This designation originally indicated the sphere of authority of a Roman administrator. When Rome expanded its conquests beyond the Italian peninsula, the territory or geographical limits of the rule of a governor came to be called a province.
In 27 B.C.E. the first Roman emperor, Augustus, arranged the twenty-two then-existing provinces into two categories. The ten more peaceful ones that did not require the constant presence of Roman legions became senatorial provinces. The chief Roman official of this type of province was the proconsul. (Acts 18:12; see PROCONSUL.) The remaining provinces were constituted imperial provinces, being directly responsible to the emperor and administered by a governor and, in larger ones, a military commander called a legate.
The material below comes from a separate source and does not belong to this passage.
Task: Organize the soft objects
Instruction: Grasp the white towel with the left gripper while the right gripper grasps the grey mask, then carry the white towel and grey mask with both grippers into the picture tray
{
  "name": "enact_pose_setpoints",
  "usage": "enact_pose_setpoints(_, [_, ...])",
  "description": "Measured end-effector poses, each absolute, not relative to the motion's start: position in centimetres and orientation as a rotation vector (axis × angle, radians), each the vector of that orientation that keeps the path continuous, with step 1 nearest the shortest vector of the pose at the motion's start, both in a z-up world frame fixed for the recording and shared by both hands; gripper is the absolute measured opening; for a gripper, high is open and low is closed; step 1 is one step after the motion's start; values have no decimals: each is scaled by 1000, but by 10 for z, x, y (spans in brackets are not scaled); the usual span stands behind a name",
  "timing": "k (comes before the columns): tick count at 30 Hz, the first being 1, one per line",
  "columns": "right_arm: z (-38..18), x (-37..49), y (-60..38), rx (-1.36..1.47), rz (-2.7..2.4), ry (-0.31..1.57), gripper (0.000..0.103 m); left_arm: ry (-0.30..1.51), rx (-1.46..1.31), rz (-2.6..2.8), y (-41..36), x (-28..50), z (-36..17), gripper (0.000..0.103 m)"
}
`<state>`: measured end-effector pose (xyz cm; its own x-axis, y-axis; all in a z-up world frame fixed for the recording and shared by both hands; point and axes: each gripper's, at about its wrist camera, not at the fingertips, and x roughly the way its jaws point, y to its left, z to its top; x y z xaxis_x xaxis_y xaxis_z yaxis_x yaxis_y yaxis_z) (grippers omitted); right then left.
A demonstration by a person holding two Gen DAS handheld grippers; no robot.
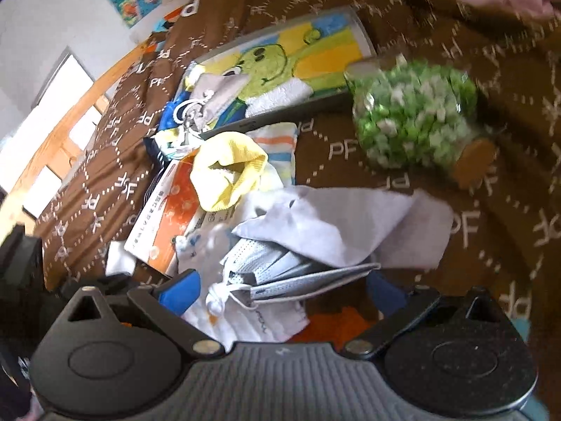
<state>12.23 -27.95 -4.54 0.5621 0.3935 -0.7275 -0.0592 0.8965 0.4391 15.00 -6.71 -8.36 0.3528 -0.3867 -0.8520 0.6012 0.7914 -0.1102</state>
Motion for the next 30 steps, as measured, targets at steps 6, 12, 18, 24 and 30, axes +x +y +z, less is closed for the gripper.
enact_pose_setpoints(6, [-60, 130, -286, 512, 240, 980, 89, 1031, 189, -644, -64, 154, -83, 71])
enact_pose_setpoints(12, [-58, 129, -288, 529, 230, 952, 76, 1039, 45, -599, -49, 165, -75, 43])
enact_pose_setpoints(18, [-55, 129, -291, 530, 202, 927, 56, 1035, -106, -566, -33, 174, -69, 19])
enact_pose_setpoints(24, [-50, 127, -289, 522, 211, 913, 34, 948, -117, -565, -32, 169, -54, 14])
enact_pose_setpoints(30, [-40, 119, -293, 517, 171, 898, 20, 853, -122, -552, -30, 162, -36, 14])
Imperial provinces were often near the frontier or for some other reason required legions to be stationed in them; by closely controlling these provinces the emperor kept the army under his authority. After 27 B.C.E. new provinces formed from conquered territories became imperial provinces. A province might be subdivided into smaller administrative sections or districts.
The status of a province could shift between senatorial and imperial. (See CYPRUS.) Also, the boundaries of a province were sometimes adjusted. As a result, a particular city or area might be in a certain province at one time and later in an adjacent one, or even in a newly formed province. For examples of this, see CAPPADOCIA; CILICIA; PAMPHYLIA; PISIDIA.
With the banishment of Archelaus (Matt. 2:22), the son of Herod the Great, Judea came under the rule of Roman governors. The governor of the province was to some degree responsible to the legate of the larger province of Syria.
When Paul was delivered to Felix at Caesarea, the governor “inquired from what province he [Paul] was, and ascertained that he was from Cilicia.” (Acts 23:34) Tarsus, Paul’s birthplace, was in the Roman province of Cilicia.—Acts 22:3.
The governor of an imperial province was appointed by the emperor for no set period of office, unlike the proconsul of a senatorial province, who normally served for only one year. Felix was replaced as governor of the imperial province of Judea by Festus.—Acts 25:1.